Based on above, I don't think the dichotomy you pose is applicable in this
comparative case.

------
conradk
I've been using Vue.js at work for this kind of thing: [http://reassurez-
moi.fr/taux-pret-immobilier](http://reassurez-moi.fr/taux-pret-immobilier)

It was as simple as adding Vue.js itself and one JS file for custom code. I
tried using Angular but right off the bat, I had to install hundreds of
dependencies via NPM.

That's what I like about Vue.js. It's simple to reason about for the kind of
use case I linked above.

------
dirkg
The arguments against Redux (which this article doesn't really make, but
still) are very valid - it is a nice abstraction and way to think about data
flow, but its simply too much boilerplate.

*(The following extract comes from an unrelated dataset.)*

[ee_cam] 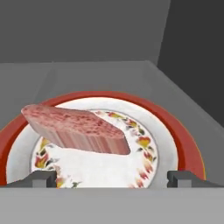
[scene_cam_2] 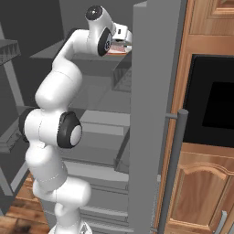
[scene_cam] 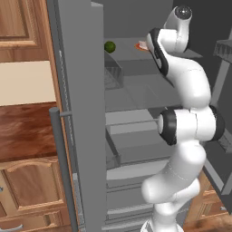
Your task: Retrieve the steak from the fridge and place it on the cutting board.
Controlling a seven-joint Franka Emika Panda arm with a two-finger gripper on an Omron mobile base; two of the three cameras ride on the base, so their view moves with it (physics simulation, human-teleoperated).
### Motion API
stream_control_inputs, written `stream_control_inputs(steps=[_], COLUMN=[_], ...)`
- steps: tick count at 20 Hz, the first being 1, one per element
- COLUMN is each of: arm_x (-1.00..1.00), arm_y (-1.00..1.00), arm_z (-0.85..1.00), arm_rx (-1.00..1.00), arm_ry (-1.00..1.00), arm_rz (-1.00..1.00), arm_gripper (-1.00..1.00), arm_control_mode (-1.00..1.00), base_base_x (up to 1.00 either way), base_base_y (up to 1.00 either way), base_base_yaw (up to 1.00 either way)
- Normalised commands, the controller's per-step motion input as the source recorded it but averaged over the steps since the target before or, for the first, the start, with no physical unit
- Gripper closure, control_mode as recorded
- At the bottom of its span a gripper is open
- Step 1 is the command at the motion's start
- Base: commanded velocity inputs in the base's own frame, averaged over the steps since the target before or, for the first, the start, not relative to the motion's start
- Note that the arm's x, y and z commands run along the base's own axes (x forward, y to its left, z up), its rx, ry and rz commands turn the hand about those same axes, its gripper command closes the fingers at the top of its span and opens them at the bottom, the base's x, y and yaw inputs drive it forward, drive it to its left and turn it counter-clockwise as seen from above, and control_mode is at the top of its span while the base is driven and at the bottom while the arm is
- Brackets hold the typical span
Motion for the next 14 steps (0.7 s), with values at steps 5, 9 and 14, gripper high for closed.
stream_control_inputs(steps=[5, 9, 14], arm_x=[0.41, 0.42, 0.37], arm_y=[-0.07, -0.07, -0.03], arm_z=[-0.05, -0.08, -0.03], arm_rx=[0.00, 0.00, 0.00], arm_ry=[0.00, 0.01, 0.08], arm_rz=[0.15, 0.15, 0.13], arm_gripper=[-1.00, -1.00, -1.00], arm_control_mode=[-1.00, -1.00, -1.00], base_base_x=[0.00, 0.00, 0.00], base_base_y=[0.00, 0.00, 0.00], base_base_yaw=[0.00, 0.00, 0.00])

Almost every Redux example is tons of repetitive code because of this, and
that's before you add in middleware, thunk, saga, reselect etc. Yes I know Dan
himself wrote a bunch of articles on how you don't really need to use it and
how its conceptually simple, none of that changes what most of the libs and
code looks like.

I don't have the answer but I can't help but think there has to be a better
way to handle this. We had templates and generics decades ago exactly to
reduce repetitive boilerplate.

Redux should never have been adopted in its current form. Its exactly the sort
of thing that should be handled by a framework/tooling for you. Imagine if for
every React component you had to write a custom parser/resolver/reconciler,
all of which had 99% common code and just passed params around. That's what
redux boils down to.

------
nojvek
Thanks for the detailed write up and comparisons. Also kudos for not bashing
other frameworks and giving a level headed comparison.

Two big things I noticed that drove you away from react.

1) too many subcomponents: I think jsx can be improved to have logic tags
within them. E.g <js:for> and <js:if> tags that the transpiler can move to
ternery and array map calls.

2) too much verbosity: something like mobx or deep-observable can help here.

Honestly react has become the Java of UI. Going back to fundamentals. All you
need is a tiny library that diffs a vdom tree to real dom.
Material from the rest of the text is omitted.